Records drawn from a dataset
+ + + + + + +

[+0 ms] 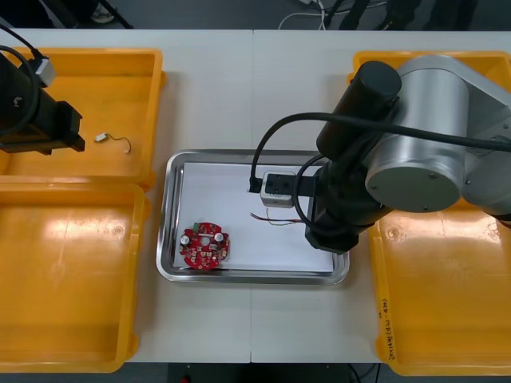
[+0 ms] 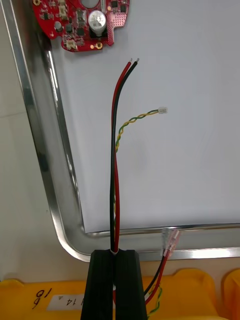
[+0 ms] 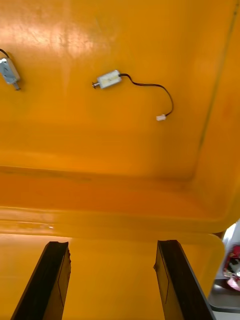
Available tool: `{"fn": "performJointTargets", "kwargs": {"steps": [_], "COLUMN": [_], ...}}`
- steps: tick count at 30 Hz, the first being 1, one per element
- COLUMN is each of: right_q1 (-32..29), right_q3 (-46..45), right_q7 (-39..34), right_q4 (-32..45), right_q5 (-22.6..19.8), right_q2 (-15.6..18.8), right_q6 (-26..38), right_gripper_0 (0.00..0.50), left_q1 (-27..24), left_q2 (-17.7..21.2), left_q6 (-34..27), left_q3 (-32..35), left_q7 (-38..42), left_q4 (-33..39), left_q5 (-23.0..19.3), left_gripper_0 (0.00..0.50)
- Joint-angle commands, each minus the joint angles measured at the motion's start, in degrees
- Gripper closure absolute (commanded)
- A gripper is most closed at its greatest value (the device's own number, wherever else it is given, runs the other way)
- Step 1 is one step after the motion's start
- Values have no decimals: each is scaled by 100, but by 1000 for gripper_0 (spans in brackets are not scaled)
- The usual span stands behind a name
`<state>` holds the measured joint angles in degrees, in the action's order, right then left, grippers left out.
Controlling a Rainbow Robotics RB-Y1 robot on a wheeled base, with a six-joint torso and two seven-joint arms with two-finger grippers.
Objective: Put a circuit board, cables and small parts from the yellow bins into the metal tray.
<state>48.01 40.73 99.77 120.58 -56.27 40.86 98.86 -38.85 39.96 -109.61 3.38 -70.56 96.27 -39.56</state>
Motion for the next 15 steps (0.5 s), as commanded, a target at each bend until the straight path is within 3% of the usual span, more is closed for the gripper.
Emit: {"fn": "performJointTargets", "kwargs": {"steps": [1, 8, 15], "right_q1": [314, 314, 156], "right_q3": [488, 884, 1042], "right_q7": [227, 165, 174], "right_q4": [27, 1, -289], "right_q5": [336, 775, 705], "right_q2": [-131, -289, -324], "right_q6": [-113, -113, -368], "right_gripper_0": [500, 500, 500], "left_q1": [-510, -624, -633], "left_q2": [328, 328, 328], "left_q6": [-39, 19, 590], "left_q3": [251, 383, 383], "left_q7": [-599, -757, -836], "left_q4": [-407, -882, -1110], "left_q5": [212, 414, 765], "left_gripper_0": [0, 0, 0]}}
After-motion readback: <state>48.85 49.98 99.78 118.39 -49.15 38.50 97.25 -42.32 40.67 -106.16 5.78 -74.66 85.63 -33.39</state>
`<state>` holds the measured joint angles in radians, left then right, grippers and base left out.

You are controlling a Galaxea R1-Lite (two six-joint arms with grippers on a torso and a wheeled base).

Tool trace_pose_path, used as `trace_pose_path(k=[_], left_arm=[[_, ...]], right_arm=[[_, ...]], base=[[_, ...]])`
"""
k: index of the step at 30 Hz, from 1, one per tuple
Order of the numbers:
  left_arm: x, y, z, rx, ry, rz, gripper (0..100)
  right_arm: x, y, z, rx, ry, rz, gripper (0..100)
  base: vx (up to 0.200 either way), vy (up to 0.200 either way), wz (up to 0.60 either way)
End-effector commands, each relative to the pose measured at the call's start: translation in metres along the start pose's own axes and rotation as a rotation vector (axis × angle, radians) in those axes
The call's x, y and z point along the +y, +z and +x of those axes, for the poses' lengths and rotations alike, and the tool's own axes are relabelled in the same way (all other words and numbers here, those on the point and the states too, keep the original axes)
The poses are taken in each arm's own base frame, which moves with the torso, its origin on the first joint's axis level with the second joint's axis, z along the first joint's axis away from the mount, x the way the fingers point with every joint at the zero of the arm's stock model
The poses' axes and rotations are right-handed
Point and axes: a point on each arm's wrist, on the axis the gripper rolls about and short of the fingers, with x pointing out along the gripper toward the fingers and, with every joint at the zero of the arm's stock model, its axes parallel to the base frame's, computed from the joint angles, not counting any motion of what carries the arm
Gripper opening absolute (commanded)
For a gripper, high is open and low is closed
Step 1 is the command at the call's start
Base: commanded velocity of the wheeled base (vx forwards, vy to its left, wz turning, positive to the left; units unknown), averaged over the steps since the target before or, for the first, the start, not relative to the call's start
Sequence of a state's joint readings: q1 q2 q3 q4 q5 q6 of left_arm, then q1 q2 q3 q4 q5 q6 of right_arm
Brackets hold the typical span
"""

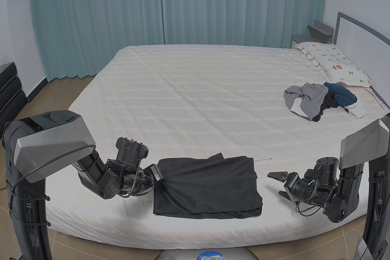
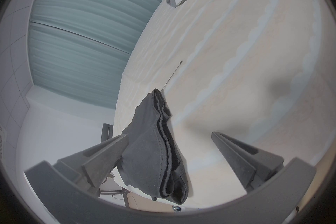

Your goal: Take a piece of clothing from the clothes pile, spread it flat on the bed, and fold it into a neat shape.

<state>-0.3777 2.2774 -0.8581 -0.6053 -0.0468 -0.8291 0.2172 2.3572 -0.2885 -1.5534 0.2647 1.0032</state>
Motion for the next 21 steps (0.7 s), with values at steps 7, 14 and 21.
trace_pose_path(k=[7, 14, 21], left_arm=[[-0.001, -0.006, -0.002, 0.005, 0.014, 0.011, 0], [0.002, -0.009, -0.003, 0.014, 0.024, 0.011, 100], [0.002, -0.012, -0.004, 0.020, 0.025, 0.016, 100]], right_arm=[[0.000, 0.000, 0.000, -0.003, 0.005, -0.001, 100], [0.001, 0.000, 0.000, -0.002, 0.006, -0.002, 100], [0.001, 0.000, -0.001, -0.003, 0.005, -0.002, 100]], base=[[0.000, 0.086, 0.00], [0.000, 0.000, 0.00], [0.000, 0.000, 0.00]])
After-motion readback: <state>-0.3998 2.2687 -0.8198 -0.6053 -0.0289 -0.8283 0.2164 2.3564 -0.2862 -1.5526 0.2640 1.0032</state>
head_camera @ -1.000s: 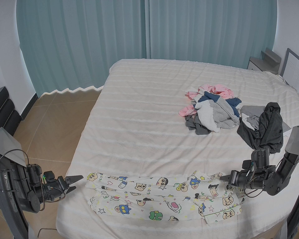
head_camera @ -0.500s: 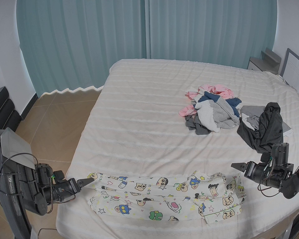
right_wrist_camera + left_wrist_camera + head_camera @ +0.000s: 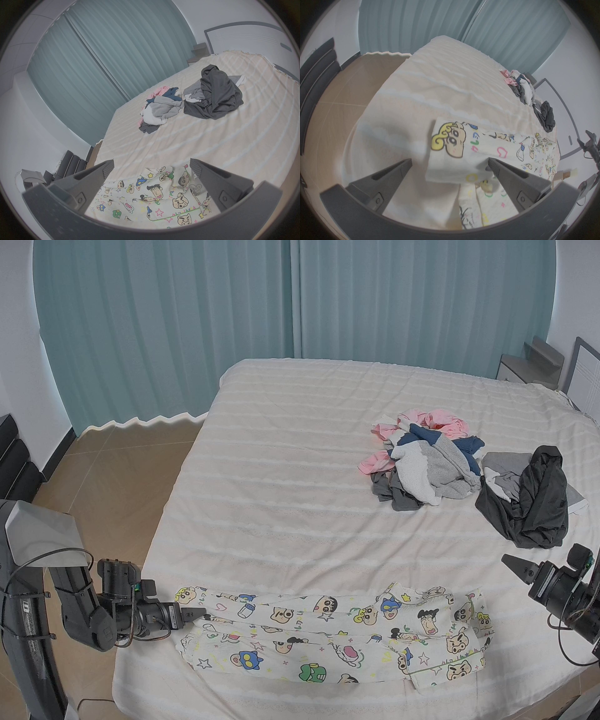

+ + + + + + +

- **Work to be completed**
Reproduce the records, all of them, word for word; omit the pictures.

- **Your solution**
[+0 ms] 
[+0 ms] 
[+0 ms] 
Available tool: `{"fn": "performJointTargets", "kwargs": {"steps": [_], "COLUMN": [_], ...}}`
- steps: tick count at 30 Hz, the first being 1, one per element
- COLUMN is each of: right_q1 (-32..29), right_q3 (-46..45), right_q7 (-39..34), right_q4 (-32..45), right_q5 (-22.6..19.8), right_q2 (-15.6..18.8), right_q6 (-26..38), right_gripper_0 (0.00..0.50), left_q1 (-27..24), left_q2 (-17.7..21.2), left_q6 (-34..27), left_q3 (-32..35), left_q7 (-38..42), left_q4 (-33..39), left_q5 (-23.0..19.3), left_gripper_0 (0.00..0.50)
- Joint-angle commands, each minus the joint angles measured at the motion's start, in degrees
- Gripper closure absolute (commanded)
- A gripper is most closed at its greatest value (the device's own number, wherever else it is given, runs the other way)
- Step 1 is one step after the motion's start
- Values have no decimals: each is scaled by 100, but by 1000 for gripper_0 (spans in brackets are not scaled)
- The usual span stands behind a name
`<state>` holds the measured joint angles in degrees, in the action's order, right then left, grippers left out.
Controlling a Rainbow Robotics RB-Y1 robot on a wheeled base, with a six-joint torso and two seven-joint arms with two-finger grippers.
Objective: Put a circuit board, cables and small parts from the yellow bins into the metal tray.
<state>48.01 40.73 99.77 120.58 -56.27 40.86 98.86 -38.85 39.96 -109.61 3.38 -70.56 96.27 -39.56</state>
Motion for the next 15 steps (0.5 s), as commanded, a target at each bend until the straight path is within 3% of the usual span, more is closed for the gripper.
Emit: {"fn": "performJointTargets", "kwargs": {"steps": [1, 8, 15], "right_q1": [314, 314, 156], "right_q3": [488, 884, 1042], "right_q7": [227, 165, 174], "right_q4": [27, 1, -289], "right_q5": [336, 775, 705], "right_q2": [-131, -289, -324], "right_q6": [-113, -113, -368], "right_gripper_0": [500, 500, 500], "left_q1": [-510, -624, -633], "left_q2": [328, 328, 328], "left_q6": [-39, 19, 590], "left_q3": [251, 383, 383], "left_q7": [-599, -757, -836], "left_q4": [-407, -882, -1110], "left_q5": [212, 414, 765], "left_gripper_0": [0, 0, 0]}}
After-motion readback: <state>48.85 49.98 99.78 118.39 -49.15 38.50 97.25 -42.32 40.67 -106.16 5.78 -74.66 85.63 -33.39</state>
`<state>` holds the measured joint angles in radians, left then right, grippers and base left out.

You are controlling a Galaxea R1-Lite (two six-joint arms with grippers on a torso and a wheeled base).

Tool trace_pose_path, used as `trace_pose_path(k=[_], left_arm=[[_, ...]], right_arm=[[_, ...]], base=[[_, ...]])`
"""
k: index of the step at 30 Hz, from 1, one per tuple
Order of the numbers:
  left_arm: x, y, z, rx, ry, rz, gripper (0..100)
  right_arm: x, y, z, rx, ry, rz, gripper (0..100)
  base: vx (up to 0.200 either way), vy (up to 0.200 either way), wz (up to 0.60 either way)
End-effector commands, each relative to the pose measured at the call's start: translation in metres along the start pose's own axes and rotation as a rotation vector (axis × angle, radians) in those axes
The call's x, y and z point along the +y, +z and +x of those axes, for the poses' lengths and rotations alike, and the tool's own axes are relabelled in the same way (all other words and numbers here, those on the point and the states too, keep the original axes)
The poses are taken in each arm's own base frame, which moves with the torso, its origin on the first joint's axis level with the second joint's axis, z along the first joint's axis away from the mount, x the way the fingers point with every joint at the zero of the arm's stock model
The poses' axes and rotations are right-handed
Point and axes: a point on each arm's wrist, on the axis the gripper rolls about and short of the fingers, with x pointing out along the gripper toward the fingers and, with every joint at the zero of the arm's stock model, its axes parallel to the base frame's, computed from the joint angles, not counting any motion of what carries the arm
Gripper opening absolute (commanded)
For a gripper, high is open and low is closed
Step 1 is the command at the call's start
Base: commanded velocity of the wheeled base (vx forwards, vy to its left, wz turning, positive to the left; units unknown), averaged over the steps since the target before or, for the first, the start, not relative to the call's start
Sequence of a state's joint readings: q1 q2 q3 q4 q5 q6 of left_arm, then q1 q2 q3 q4 q5 q6 of right_arm
Brackets hold the typical span
"""


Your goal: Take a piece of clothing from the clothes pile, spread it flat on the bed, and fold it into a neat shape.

<state>-0.3777 2.2774 -0.8581 -0.6053 -0.0468 -0.8291 0.2172 2.3572 -0.2885 -1.5534 0.2647 1.0032</state>
Motion for the next 21 steps (0.7 s), with values at steps 7, 14 and 21.
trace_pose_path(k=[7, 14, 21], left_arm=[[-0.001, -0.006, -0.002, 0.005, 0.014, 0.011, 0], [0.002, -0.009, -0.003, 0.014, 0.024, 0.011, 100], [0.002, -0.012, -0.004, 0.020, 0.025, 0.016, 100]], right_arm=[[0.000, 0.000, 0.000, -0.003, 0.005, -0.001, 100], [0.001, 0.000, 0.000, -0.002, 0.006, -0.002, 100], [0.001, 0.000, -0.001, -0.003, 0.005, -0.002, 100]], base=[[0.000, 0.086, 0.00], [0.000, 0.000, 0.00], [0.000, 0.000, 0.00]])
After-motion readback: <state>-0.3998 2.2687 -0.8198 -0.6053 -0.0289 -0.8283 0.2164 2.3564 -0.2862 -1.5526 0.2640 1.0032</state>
head_camera @ -1.000s: 
head_camera @ -0.500s: 
right_wrist_camera + left_wrist_camera + head_camera @ +0.000s: 

There's nothing left to add to the answer.